June 5th, 2024 - Press notes

Researchers discover a protein’s function that can open the door to the generation of blood stem cells in the laboratory to treat leukaemia and other diseases

Researchers discover a protein’s function that can open the door to the generation of blood stem cells in the laboratory to treat leukaemia and other diseases

A scientific team led by Dr Anna Bigas, from the Hospital del Mar Research Institute and the Josep Carreras Institute, has described the role of the IκBα protein in the differentiation process of haematopoietic cells.

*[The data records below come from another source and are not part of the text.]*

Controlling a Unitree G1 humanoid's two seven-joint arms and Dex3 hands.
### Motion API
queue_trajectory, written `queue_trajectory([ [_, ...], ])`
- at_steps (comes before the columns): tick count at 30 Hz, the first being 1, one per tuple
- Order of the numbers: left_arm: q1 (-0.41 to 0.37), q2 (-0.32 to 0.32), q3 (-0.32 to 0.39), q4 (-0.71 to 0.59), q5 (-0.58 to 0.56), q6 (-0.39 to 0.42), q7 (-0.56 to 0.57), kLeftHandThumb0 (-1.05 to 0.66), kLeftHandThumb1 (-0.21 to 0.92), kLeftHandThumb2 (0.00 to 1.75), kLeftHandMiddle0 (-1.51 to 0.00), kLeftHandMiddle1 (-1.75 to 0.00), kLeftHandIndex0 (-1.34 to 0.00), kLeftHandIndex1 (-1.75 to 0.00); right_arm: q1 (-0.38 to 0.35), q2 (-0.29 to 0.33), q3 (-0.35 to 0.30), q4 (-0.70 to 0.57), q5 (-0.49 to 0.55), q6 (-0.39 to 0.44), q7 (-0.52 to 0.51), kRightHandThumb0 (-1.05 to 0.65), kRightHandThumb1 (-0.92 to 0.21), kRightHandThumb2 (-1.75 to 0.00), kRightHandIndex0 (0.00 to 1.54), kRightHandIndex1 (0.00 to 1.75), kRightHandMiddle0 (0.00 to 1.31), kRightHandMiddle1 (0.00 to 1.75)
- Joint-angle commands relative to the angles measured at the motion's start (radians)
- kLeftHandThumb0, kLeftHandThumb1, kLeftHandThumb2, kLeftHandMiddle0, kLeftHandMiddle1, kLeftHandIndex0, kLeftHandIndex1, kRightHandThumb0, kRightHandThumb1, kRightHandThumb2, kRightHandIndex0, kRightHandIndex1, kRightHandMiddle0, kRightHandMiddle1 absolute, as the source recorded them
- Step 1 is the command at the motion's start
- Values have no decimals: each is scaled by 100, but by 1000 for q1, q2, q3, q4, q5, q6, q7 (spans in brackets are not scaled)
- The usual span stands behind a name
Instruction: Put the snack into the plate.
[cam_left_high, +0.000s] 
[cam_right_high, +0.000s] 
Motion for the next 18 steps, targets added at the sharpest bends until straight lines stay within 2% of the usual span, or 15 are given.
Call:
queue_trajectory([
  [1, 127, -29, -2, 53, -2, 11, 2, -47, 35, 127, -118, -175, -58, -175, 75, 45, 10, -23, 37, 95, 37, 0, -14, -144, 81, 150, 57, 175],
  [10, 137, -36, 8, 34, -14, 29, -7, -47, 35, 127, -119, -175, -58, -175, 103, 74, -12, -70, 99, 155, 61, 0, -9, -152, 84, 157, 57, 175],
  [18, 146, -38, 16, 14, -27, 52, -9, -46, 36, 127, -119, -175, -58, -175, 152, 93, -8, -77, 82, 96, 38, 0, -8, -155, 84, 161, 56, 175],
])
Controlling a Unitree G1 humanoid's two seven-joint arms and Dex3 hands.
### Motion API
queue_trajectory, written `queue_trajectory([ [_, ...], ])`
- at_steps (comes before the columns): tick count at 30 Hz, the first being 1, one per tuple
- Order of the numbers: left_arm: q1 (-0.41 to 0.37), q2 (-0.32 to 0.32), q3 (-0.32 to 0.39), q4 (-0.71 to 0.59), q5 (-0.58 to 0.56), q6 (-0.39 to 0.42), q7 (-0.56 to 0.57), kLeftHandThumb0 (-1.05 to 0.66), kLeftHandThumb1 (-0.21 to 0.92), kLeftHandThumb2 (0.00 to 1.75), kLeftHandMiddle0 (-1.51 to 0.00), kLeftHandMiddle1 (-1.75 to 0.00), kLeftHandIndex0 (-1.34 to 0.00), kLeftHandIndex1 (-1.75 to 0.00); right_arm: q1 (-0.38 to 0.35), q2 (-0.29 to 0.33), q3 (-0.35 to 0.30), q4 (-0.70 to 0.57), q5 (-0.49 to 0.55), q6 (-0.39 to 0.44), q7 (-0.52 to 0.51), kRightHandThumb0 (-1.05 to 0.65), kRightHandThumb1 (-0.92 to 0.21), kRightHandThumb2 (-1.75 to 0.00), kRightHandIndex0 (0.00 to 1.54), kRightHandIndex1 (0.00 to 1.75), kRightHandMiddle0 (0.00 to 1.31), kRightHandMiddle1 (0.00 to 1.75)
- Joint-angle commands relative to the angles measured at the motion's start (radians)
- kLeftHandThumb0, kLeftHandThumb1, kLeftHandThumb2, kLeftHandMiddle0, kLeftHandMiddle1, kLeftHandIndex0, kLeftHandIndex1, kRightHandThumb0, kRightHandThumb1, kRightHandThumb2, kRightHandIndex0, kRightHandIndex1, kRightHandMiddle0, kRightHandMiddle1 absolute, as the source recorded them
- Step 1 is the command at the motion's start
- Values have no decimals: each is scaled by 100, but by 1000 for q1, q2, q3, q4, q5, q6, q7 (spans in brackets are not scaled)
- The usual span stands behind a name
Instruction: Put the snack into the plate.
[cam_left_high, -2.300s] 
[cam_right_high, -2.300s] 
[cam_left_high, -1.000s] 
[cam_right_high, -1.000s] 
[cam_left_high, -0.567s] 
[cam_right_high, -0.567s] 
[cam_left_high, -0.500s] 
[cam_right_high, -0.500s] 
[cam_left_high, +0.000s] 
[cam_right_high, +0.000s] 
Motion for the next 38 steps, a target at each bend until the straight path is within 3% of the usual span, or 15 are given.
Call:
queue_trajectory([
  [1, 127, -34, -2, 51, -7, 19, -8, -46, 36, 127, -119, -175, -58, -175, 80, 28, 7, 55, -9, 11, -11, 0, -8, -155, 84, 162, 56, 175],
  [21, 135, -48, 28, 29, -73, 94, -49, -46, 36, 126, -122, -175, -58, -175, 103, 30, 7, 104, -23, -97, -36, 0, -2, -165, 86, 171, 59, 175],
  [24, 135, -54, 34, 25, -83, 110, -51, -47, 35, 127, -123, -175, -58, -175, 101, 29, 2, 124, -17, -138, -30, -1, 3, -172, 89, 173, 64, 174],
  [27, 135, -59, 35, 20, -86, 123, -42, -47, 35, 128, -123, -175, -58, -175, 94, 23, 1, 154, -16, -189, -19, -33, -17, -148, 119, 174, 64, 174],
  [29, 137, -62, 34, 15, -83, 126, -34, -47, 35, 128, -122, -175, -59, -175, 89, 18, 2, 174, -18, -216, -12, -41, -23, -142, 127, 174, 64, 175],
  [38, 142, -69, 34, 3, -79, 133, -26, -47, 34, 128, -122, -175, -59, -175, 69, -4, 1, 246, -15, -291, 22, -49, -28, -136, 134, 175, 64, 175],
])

In the absence of this protein, the stem cells enter quiescence, acquire a dormant state and maintain their potential, which may allow them to be transplanted for therapeutic uses in leukaemia or blood diseases of genetic origin.

This is an important step towards being able to generate these types of cells in the lab, preventing them from differentiating and turning into other cells too early.

Better tools for generating haematopoietic stem cells in the laboratory - the cells responsible for the generation and renewal of blood and the immune system - may open the door to new treatments for leukaemia or genetic blood diseases. These cells could be generated and transplanted into the patient, so they can develop into new cells and thus regenerate the blood. This is currently not possible, as they quickly differentiate and cease to have the properties that make them stem cells. However, a recent study published in the journal Nature Communications may change this. The study has been signed by researchers from the Hospital de Mar Research Institute, the Josep Carreras Leukaemia Research Institute, and the CIBER Cancer Research Centre (CIBERONC), and it was led by Dr. Anna Bigas.


The work has focused on the role of a protein, IκBα, which is involved in the regulation of inflammation, but also in the regulation of genes related to stem cells in tissues. To test its activity in blood, researchers studied its role in mouse embryos that had been modified to eliminate this protein. This allowed them to analyse how the absence of IκBα influenced the ability of haematopoietic stem cells to develop into mature blood cells or to remain in their initial state.

The study has shown that the number of haematopoietic stem cells generated in these IκBα-deficient embryos is low. Despite this, these cells keep their stem cell potential and their ability to develop into any blood cell. In fact, the results show that these cells have a high regenerative capacity once activated.

In the same study, researchers further explored the biological mechanisms that explain this phenomenon and found that IκBα reduces the levels of retinoic acid, which is essential in inducing a quiescent state in the cells, which means they remain inactive and do not differentiate. By eliminating IκBα, retinoic acid levels increase and this allows the cells to 'fall asleep' and so "we are enriching a population of cells that is normally very scarce, but which performs the function of the most primitive stem cell, the one that is most conserved, and lasts throughout life", explains Dr Bigas.

Despite being small in number, the haematopoietic stem cells in the modified embryos still had the potential to develop into other cells. Moreover, when transplanted, they were activated and differentiated. As Dr Bigas explains, "activating or inhibiting IκBα may provide us with a tool to control the characteristics of blood stem cells and help these cells to fall asleep and remain in the state in which they were generated. In the future, we may be able to induce embryonic cell differentiation into haematopoietic stem cells, prevent them from differentiating, and have them available for transplantation into a patient".

For the time being, the only viable source of this type of treatment is a donation from a healthy person. Therefore, this study allows progress towards "the ultimate goal, which is to generate haematopoietic stem cells in the laboratory so that they can be used in multiple applications, from direct transplantation of stem cells to patients with leukaemia, to treatment with gene therapy for other disorders", says the head of the study. Although the work has been carried out with mouse embryos, the researchers are optimistic that the results can also be transferred to human cells.

Reference article

Thambyrajah, R., Maqueda, M., Fadlullah, M.Z. et al. IκBα controls dormancy in hematopoietic stem cells via retinoic acid during embryonic development. Nat Commun 15, 4673 (2024).